Without any of its pictures, the listing below should be output exactly.

* [INFORMATION PROVIDED]:
■ ■ ■ ■ ■
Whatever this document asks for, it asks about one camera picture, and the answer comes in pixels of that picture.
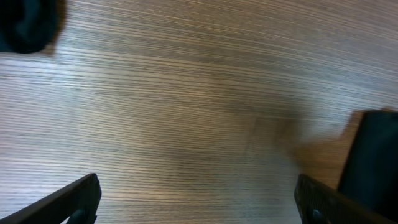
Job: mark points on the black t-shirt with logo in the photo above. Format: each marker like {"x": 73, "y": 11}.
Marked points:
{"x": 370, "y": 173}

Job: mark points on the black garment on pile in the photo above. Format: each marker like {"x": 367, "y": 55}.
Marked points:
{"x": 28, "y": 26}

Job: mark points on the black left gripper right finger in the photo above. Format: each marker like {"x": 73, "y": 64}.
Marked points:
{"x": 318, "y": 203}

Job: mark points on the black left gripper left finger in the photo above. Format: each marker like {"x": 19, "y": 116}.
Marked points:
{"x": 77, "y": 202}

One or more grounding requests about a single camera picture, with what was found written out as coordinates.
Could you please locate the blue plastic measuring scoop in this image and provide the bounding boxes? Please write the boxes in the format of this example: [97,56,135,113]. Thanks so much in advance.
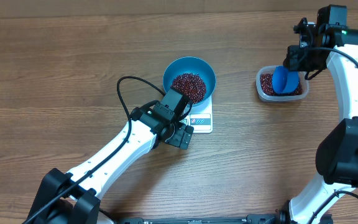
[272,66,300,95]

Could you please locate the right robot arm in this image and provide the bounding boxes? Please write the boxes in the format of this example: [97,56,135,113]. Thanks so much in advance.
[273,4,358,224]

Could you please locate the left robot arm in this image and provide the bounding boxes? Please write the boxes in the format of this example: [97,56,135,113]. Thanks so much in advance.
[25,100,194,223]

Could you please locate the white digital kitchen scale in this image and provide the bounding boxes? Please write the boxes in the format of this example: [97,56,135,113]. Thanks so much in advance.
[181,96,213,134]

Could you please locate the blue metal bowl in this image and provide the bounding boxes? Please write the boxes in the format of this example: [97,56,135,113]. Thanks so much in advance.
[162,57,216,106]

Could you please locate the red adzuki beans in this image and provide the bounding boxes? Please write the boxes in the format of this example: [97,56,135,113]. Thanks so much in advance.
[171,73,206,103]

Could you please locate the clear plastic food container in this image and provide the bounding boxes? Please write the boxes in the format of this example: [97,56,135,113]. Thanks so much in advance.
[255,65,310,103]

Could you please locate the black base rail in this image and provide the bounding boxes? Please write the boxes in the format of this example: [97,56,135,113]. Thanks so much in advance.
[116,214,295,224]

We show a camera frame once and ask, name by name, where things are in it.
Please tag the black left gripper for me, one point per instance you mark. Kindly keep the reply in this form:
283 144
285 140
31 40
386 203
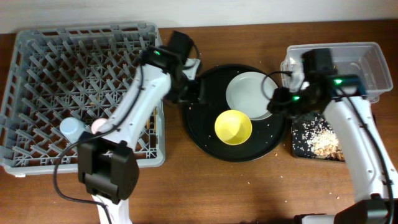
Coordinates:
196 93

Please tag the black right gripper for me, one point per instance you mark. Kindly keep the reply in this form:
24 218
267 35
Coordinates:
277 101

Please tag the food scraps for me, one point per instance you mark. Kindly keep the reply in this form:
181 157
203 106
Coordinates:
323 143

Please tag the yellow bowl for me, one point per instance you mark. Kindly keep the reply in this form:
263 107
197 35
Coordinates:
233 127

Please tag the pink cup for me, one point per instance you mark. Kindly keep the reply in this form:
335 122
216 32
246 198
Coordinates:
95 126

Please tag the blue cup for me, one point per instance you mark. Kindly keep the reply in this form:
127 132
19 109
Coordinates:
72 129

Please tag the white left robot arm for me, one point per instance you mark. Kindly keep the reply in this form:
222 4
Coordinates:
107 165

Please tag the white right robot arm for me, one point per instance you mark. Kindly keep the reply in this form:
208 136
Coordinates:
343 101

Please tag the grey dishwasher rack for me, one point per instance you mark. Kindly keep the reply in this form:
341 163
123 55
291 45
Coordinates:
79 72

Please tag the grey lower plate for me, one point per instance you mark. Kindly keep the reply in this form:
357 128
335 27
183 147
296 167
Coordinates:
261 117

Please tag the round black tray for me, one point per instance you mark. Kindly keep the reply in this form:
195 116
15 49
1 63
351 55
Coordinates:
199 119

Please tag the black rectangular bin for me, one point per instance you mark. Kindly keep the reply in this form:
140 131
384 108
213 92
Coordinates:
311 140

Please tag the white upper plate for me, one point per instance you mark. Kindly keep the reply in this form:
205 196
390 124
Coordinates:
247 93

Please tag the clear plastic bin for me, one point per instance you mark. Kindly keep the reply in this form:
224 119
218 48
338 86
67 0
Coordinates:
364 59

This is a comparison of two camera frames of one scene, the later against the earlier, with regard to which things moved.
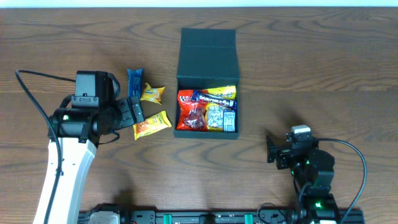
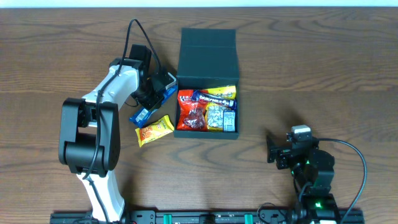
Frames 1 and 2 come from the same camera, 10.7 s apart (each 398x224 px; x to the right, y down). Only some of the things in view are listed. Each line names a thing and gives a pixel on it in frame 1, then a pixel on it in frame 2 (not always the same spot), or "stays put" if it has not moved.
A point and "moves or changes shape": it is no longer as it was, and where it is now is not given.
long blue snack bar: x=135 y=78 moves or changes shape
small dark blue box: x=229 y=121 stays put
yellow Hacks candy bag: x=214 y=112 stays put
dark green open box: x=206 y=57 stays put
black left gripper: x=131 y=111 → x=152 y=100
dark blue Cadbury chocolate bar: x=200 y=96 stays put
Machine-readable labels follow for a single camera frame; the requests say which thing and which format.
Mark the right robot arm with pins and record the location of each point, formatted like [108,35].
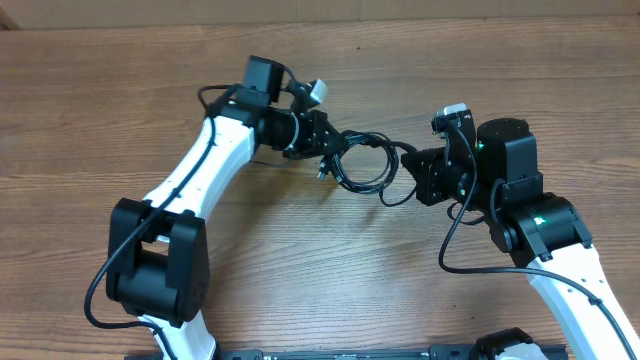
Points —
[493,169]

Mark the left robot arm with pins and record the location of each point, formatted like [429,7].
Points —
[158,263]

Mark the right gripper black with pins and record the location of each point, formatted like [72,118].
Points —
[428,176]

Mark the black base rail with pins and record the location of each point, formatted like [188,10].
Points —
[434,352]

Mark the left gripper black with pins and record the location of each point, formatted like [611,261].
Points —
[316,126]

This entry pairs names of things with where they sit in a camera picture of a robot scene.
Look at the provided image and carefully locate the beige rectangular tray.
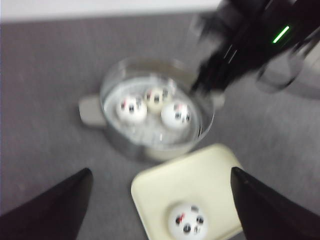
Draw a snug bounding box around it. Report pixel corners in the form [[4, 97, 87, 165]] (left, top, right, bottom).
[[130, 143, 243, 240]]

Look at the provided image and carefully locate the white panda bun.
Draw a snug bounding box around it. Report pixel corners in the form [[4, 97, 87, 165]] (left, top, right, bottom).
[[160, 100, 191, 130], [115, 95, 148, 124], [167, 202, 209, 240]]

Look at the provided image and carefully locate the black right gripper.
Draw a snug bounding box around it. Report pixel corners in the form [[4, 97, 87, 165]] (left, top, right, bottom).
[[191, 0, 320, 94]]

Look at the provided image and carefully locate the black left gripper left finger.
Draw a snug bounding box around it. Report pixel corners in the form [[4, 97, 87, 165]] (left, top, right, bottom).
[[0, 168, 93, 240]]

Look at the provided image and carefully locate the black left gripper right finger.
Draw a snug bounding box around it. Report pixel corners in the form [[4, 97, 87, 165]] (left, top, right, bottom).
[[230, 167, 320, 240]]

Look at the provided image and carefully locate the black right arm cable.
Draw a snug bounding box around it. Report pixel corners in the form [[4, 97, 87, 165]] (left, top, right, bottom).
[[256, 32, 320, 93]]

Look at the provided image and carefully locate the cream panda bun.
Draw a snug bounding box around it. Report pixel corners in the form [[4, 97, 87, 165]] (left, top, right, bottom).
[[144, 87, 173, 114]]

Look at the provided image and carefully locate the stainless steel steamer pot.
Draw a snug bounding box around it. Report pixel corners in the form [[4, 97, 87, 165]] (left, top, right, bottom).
■ ■ ■ ■ ■
* [SOLUTION BELOW]:
Whatever this document asks for, it asks about one camera picture, and the answer comes in pixels of that picture.
Job: mark points on the black t-shirt with logo in the photo above. Format: each marker like {"x": 73, "y": 11}.
Marked points:
{"x": 370, "y": 173}

Job: mark points on the black garment on pile in the photo above. Format: each marker like {"x": 367, "y": 55}.
Marked points:
{"x": 28, "y": 26}

Job: mark points on the black left gripper right finger in the photo above. Format: each marker like {"x": 73, "y": 64}.
Marked points:
{"x": 318, "y": 203}

Job: mark points on the black left gripper left finger in the photo above. Format: each marker like {"x": 19, "y": 116}.
Marked points:
{"x": 77, "y": 202}

One or more grounding requests about a single camera picture, with what was found written out as coordinates.
Could you please locate the blue plastic measuring scoop in this image and provide the bounding boxes? Please write the boxes in the format of this example: [97,56,135,113]. Thanks so much in advance.
[272,66,300,95]

Could you please locate the right robot arm in this image and provide the bounding boxes? Please write the boxes in the format of this example: [97,56,135,113]. Thanks so much in advance.
[273,4,358,224]

Could you please locate the left robot arm in this image and provide the bounding boxes? Please write the boxes in the format of this example: [97,56,135,113]. Thanks so much in advance.
[25,100,194,223]

Could you please locate the white digital kitchen scale in this image and provide the bounding boxes? Please write the boxes in the format of this example: [97,56,135,113]. Thanks so much in advance.
[181,96,213,134]

Could you please locate the blue metal bowl in this image and provide the bounding boxes? Please write the boxes in the format of this example: [97,56,135,113]. Thanks so much in advance.
[162,57,216,106]

Could you please locate the red adzuki beans in this image and provide the bounding boxes? Please write the boxes in the format of this example: [97,56,135,113]. Thanks so much in advance.
[171,73,206,103]

Could you please locate the clear plastic food container in this image and provide the bounding boxes? Please write the boxes in the format of this example: [97,56,135,113]. Thanks so much in advance.
[255,65,310,103]

Could you please locate the black base rail in this image and provide the bounding boxes? Please write the boxes in the format of this example: [97,56,135,113]. Thanks so much in advance.
[116,214,295,224]

We show a camera frame once and ask, name by name, where things are in it.
Please tag the black left gripper for me, one point per instance you mark. Kindly keep the reply in this form:
283 144
285 140
31 40
386 203
Coordinates:
196 93

Please tag the black right gripper for me, one point per instance you mark. Kindly keep the reply in this form:
24 218
267 35
Coordinates:
277 101

Please tag the food scraps for me, one point per instance you mark. Kindly keep the reply in this form:
181 157
203 106
Coordinates:
323 143

Please tag the yellow bowl for me, one point per instance you mark. Kindly keep the reply in this form:
263 107
197 35
Coordinates:
233 127

Please tag the pink cup for me, one point per instance you mark. Kindly keep the reply in this form:
335 122
216 32
246 198
Coordinates:
95 126

Please tag the blue cup for me, one point per instance you mark. Kindly keep the reply in this form:
127 132
19 109
Coordinates:
72 129

Please tag the white left robot arm for me, one point per instance you mark. Kindly keep the reply in this form:
222 4
Coordinates:
107 165

Please tag the white right robot arm for me, one point per instance you mark. Kindly keep the reply in this form:
208 136
Coordinates:
343 101

Please tag the grey dishwasher rack for me, one point per instance you mark. Kindly keep the reply in this form:
341 163
123 55
291 45
Coordinates:
79 72

Please tag the grey lower plate for me, one point per instance you mark. Kindly keep the reply in this form:
357 128
335 27
183 147
296 167
Coordinates:
261 117

Please tag the round black tray for me, one point per instance you mark. Kindly keep the reply in this form:
195 116
15 49
1 63
351 55
Coordinates:
199 119

Please tag the black rectangular bin for me, one point per instance you mark. Kindly keep the reply in this form:
140 131
384 108
213 92
Coordinates:
311 140

Please tag the white upper plate for me, one point per instance you mark. Kindly keep the reply in this form:
205 196
390 124
Coordinates:
247 93

Please tag the clear plastic bin for me, one point per instance you mark. Kindly keep the reply in this form:
224 119
218 48
338 86
67 0
Coordinates:
364 59

This is a comparison of two camera frames of one scene, the later against the earlier, with regard to which things moved.
Frames 1 and 2 come from the same camera, 10.7 s apart (each 398x224 px; x to the right, y down). Only some of the things in view are listed. Each line names a thing and gives a pixel on it in frame 1, then a pixel on it in frame 2 (not always the same spot), or "stays put" if it has not moved.
A point and "moves or changes shape": it is no longer as it was, and where it is now is not given.
long blue snack bar: x=135 y=78 moves or changes shape
small dark blue box: x=229 y=121 stays put
yellow Hacks candy bag: x=214 y=112 stays put
dark green open box: x=206 y=57 stays put
black left gripper: x=131 y=111 → x=152 y=100
dark blue Cadbury chocolate bar: x=200 y=96 stays put
Machine-readable labels follow for a single camera frame; the requests say which thing and which format.
Mark the right robot arm with pins and record the location of each point, formatted like [108,35].
Points —
[493,169]

Mark the left robot arm with pins and record the location of each point, formatted like [429,7].
Points —
[158,263]

Mark the right gripper black with pins and record the location of each point, formatted like [72,118].
Points —
[428,176]

Mark the black base rail with pins and record the location of each point, formatted like [188,10].
Points —
[434,352]

Mark the left gripper black with pins and record the location of each point, formatted like [611,261].
Points —
[316,126]

This entry pairs names of things with where they sit in a camera picture of a robot scene.
Look at the provided image and carefully locate the beige rectangular tray.
Draw a snug bounding box around it. Report pixel corners in the form [[4, 97, 87, 165]] (left, top, right, bottom).
[[130, 143, 243, 240]]

Look at the provided image and carefully locate the white panda bun.
Draw a snug bounding box around it. Report pixel corners in the form [[4, 97, 87, 165]] (left, top, right, bottom).
[[160, 100, 191, 130], [115, 95, 148, 124], [167, 202, 209, 240]]

Look at the provided image and carefully locate the black right gripper.
Draw a snug bounding box around it. Report pixel corners in the form [[4, 97, 87, 165]] (left, top, right, bottom).
[[191, 0, 320, 94]]

Look at the provided image and carefully locate the black left gripper left finger.
Draw a snug bounding box around it. Report pixel corners in the form [[4, 97, 87, 165]] (left, top, right, bottom).
[[0, 168, 93, 240]]

Look at the provided image and carefully locate the black left gripper right finger.
Draw a snug bounding box around it. Report pixel corners in the form [[4, 97, 87, 165]] (left, top, right, bottom).
[[230, 167, 320, 240]]

Look at the provided image and carefully locate the black right arm cable.
Draw a snug bounding box around it. Report pixel corners in the form [[4, 97, 87, 165]] (left, top, right, bottom).
[[256, 32, 320, 93]]

Look at the provided image and carefully locate the cream panda bun.
Draw a snug bounding box around it. Report pixel corners in the form [[4, 97, 87, 165]] (left, top, right, bottom).
[[144, 87, 173, 114]]

Look at the provided image and carefully locate the stainless steel steamer pot.
Draw a snug bounding box around it. Report pixel corners in the form [[4, 97, 87, 165]] (left, top, right, bottom).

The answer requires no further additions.